- Work instruction -
Exactly the lines below from the one with "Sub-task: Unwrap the" up to and including the one with "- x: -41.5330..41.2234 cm" make up the answer, with nothing else added.

- Dataset records -
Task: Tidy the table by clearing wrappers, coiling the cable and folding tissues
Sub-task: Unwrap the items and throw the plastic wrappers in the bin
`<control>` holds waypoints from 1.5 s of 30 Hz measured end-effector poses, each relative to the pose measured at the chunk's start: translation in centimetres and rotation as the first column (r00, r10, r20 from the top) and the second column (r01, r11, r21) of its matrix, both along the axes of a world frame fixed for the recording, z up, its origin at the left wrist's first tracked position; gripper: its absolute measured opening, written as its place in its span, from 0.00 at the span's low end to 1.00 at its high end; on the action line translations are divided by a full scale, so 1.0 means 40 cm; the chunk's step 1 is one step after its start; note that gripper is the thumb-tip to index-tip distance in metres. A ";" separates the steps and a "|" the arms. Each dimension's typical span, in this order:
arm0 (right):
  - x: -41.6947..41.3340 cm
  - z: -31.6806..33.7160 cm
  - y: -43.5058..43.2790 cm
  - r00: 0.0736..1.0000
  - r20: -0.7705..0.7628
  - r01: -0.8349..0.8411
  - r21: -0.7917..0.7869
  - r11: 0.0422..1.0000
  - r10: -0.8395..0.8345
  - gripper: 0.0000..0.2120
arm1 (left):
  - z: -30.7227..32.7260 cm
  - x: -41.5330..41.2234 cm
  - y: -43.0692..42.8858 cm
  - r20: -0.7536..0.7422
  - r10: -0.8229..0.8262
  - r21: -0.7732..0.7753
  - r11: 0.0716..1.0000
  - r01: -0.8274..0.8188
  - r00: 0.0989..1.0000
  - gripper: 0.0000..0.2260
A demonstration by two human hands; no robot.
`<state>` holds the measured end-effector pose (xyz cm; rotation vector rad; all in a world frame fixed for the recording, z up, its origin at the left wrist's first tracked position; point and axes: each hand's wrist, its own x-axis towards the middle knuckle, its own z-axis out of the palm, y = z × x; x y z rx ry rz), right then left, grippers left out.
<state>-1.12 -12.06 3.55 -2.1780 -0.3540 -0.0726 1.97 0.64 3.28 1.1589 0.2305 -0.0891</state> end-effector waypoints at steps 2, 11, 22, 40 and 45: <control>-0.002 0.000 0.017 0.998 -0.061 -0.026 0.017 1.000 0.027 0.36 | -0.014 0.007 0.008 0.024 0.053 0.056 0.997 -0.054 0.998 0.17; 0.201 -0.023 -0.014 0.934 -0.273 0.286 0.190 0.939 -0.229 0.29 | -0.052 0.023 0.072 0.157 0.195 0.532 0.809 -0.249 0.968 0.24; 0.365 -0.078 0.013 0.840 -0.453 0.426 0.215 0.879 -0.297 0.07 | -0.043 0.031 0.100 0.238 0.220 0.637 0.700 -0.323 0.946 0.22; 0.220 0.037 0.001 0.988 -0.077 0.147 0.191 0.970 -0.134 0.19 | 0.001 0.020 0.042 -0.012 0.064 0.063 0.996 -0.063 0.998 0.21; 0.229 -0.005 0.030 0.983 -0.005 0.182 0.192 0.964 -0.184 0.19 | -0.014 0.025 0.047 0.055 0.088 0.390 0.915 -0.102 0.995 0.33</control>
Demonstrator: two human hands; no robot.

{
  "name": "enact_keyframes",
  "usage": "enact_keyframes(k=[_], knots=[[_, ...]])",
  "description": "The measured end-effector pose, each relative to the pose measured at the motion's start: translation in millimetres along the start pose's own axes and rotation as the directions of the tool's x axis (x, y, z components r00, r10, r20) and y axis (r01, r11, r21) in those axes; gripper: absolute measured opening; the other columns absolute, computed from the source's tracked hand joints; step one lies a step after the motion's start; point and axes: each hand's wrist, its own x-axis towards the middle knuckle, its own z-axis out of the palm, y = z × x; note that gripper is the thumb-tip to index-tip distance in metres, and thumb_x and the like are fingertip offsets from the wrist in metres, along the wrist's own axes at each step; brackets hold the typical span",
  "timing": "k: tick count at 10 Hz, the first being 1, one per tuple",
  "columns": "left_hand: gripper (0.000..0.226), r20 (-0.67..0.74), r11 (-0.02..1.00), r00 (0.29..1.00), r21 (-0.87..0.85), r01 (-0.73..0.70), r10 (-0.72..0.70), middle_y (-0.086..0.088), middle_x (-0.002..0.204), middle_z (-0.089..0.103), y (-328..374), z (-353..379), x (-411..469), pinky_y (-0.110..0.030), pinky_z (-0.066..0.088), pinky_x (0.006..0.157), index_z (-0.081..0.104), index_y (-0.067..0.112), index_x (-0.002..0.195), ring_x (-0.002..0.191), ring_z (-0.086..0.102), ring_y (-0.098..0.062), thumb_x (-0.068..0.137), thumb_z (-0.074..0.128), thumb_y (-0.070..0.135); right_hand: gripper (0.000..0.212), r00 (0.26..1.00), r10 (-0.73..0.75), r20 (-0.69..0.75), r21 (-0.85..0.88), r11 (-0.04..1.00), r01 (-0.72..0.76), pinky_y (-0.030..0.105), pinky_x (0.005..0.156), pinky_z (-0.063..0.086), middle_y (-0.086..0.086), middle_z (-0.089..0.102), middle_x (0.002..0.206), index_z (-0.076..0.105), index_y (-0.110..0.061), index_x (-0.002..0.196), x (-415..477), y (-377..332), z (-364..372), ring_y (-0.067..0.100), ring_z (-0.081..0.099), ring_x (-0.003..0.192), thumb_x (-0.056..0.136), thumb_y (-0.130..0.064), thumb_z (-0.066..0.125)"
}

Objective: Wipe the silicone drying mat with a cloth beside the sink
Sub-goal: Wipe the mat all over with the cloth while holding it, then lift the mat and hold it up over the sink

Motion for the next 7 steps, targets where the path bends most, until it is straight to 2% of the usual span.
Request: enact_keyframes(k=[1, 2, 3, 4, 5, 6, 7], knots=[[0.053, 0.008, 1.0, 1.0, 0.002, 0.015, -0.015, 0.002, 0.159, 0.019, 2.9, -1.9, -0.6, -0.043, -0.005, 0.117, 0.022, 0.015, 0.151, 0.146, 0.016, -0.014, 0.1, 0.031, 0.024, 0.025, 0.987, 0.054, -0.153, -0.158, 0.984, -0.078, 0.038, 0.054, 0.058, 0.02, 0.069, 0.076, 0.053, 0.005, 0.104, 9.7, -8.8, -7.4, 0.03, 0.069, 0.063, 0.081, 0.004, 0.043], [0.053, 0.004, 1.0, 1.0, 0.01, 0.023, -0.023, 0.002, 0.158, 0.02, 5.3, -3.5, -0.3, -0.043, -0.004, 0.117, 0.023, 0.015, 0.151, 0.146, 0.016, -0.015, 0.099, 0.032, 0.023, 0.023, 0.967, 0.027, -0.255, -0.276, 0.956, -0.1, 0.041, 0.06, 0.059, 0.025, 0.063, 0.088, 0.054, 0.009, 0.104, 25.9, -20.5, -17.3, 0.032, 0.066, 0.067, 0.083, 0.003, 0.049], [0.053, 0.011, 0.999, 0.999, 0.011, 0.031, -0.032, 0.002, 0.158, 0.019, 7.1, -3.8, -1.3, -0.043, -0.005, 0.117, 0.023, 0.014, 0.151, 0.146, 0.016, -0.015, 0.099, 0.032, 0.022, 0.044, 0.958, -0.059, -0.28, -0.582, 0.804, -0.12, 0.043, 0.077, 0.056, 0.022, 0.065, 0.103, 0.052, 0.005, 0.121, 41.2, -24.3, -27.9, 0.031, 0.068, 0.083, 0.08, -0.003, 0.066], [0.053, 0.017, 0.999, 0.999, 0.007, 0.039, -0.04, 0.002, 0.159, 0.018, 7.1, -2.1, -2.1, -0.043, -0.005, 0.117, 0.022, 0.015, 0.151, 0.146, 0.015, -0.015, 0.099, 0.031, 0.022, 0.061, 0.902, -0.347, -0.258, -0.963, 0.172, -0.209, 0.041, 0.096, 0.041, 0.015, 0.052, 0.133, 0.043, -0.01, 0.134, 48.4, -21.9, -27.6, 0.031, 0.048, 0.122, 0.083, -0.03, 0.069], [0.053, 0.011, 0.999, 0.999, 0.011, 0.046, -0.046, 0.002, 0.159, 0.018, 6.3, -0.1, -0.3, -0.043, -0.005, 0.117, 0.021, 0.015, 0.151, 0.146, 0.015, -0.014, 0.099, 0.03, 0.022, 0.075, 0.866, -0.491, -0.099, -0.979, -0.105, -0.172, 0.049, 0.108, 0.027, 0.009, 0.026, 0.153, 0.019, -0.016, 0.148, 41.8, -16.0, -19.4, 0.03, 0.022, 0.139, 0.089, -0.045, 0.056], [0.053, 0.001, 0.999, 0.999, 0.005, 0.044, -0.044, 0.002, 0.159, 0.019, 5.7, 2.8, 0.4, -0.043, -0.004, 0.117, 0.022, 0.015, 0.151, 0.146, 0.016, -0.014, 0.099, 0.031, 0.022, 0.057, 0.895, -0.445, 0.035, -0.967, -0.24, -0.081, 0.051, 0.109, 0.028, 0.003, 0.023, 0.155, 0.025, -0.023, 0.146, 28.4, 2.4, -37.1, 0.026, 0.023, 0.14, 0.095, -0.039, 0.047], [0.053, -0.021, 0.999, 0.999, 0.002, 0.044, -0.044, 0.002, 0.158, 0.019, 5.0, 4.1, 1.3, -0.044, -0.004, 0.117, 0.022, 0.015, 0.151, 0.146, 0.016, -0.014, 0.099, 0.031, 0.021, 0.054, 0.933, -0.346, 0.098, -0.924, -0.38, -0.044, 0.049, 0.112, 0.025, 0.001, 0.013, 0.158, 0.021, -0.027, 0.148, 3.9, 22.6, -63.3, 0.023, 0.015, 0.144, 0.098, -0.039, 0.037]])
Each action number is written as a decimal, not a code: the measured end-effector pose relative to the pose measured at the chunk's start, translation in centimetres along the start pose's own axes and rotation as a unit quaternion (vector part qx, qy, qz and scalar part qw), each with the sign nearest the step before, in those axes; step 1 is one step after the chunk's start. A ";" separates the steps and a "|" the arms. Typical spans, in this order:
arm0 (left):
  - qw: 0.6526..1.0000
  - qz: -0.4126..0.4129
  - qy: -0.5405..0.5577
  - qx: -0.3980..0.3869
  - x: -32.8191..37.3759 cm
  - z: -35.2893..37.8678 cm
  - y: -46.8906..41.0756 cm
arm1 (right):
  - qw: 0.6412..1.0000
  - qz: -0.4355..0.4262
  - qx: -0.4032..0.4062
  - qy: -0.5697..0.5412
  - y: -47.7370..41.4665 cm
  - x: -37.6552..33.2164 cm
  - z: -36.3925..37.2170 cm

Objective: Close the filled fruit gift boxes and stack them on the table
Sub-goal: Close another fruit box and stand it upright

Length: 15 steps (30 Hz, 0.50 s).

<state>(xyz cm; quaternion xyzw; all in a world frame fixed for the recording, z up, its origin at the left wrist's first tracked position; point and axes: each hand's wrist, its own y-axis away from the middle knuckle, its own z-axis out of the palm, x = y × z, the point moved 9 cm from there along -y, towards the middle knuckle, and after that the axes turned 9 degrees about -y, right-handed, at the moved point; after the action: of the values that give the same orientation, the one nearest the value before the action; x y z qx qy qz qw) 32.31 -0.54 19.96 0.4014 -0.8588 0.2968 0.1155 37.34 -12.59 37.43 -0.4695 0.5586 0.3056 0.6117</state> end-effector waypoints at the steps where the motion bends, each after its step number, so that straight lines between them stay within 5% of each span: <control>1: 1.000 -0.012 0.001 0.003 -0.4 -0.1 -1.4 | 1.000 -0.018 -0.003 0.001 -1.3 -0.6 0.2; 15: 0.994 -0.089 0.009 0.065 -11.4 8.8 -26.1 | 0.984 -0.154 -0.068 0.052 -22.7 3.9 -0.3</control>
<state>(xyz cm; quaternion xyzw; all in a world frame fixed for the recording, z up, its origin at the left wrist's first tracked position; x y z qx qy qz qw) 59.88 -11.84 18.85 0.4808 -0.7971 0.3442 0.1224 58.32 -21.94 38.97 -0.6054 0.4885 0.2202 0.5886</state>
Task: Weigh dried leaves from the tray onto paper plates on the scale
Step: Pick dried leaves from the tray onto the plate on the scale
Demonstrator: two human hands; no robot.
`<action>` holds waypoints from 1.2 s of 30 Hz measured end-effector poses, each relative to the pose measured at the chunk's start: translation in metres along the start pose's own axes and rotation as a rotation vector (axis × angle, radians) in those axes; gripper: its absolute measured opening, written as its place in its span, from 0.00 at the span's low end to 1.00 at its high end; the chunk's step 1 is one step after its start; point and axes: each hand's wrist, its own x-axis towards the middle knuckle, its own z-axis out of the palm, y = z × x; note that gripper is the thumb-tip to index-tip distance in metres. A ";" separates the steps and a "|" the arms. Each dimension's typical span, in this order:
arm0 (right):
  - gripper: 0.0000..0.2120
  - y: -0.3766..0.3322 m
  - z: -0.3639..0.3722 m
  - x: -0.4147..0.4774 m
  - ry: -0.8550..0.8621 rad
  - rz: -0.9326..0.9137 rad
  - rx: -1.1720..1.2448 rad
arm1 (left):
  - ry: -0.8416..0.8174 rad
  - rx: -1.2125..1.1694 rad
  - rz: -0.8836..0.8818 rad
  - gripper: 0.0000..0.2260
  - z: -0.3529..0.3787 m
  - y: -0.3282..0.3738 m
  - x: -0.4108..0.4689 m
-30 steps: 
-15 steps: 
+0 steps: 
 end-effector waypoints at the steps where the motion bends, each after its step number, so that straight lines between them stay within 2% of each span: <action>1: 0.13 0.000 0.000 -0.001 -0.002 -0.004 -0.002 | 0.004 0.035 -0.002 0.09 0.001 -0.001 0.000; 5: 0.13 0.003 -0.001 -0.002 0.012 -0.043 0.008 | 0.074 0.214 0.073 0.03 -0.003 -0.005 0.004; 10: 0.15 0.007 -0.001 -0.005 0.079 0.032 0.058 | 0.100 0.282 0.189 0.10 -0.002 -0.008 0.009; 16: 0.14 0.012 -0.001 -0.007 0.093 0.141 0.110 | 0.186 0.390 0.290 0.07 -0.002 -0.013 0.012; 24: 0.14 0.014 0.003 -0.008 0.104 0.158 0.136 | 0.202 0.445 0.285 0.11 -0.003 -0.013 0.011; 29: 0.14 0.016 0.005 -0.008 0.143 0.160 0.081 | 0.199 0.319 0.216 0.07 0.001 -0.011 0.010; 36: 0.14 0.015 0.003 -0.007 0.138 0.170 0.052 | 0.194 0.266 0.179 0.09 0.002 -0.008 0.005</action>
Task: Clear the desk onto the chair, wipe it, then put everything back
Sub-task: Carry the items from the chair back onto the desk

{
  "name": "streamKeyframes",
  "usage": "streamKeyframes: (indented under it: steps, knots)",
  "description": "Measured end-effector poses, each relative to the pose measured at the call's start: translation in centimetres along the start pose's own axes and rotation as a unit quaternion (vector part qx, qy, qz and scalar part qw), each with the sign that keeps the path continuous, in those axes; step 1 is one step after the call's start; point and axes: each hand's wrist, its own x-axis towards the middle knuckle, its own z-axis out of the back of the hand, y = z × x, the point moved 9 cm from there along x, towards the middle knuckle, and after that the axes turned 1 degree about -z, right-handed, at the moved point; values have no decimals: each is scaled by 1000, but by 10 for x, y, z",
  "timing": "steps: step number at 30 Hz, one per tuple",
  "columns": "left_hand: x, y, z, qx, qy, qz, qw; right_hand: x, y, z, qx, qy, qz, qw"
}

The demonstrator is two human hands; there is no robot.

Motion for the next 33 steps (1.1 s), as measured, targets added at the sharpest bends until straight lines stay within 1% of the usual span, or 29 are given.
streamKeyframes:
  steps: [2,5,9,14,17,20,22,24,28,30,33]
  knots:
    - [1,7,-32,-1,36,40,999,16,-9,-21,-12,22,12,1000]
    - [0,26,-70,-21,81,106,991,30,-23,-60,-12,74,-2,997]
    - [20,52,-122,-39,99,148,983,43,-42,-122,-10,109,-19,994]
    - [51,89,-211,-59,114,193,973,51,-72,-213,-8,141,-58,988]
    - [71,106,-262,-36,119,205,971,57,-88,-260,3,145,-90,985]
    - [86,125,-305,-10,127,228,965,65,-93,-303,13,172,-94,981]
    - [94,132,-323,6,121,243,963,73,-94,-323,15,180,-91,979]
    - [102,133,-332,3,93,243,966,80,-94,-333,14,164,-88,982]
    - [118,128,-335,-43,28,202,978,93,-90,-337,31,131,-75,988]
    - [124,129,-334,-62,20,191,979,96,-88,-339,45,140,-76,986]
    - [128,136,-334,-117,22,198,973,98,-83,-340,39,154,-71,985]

- Response box -
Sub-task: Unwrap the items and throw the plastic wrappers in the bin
`<control>` holds waypoints from 1.5 s of 30 Hz measured end-effector poses, each relative to the pose measured at the chunk's start: translation in centimetres and rotation as the first column (r00, r10, r20 from the top) and the second column (r01, r11, r21) of its matrix, both along the axes of a world frame fixed for the recording, z up, its origin at the left wrist's first tracked position; gripper: its absolute measured opening, written as its place in its span, from 0.00 at the span's low end to 1.00 at its high end; on the action line translations are divided by a full scale, so 1.0 means 40 cm; the chunk's step 1 is one step after its start; note that gripper is the thumb-tip to index-tip distance in metres. A ";" separates the steps and a "|" the arms. Each dimension's typical span, in this order:
arm0 (right):
  - x: -41.6947..41.3340 cm
  - z: -31.6806..33.7160 cm
  - y: -43.5058..43.2790 cm
  - r00: 0.0736..1.0000
  - r20: -0.7705..0.7628
  - r01: -0.8349..0.8411
  - r21: -0.7917..0.7869
  - r11: 0.0422..1.0000
  - r10: -0.8395..0.8345
  - gripper: 0.0000..0.2120
arm1 (left):
  - z: -30.7227..32.7260 cm
  - x: -41.5330..41.2234 cm

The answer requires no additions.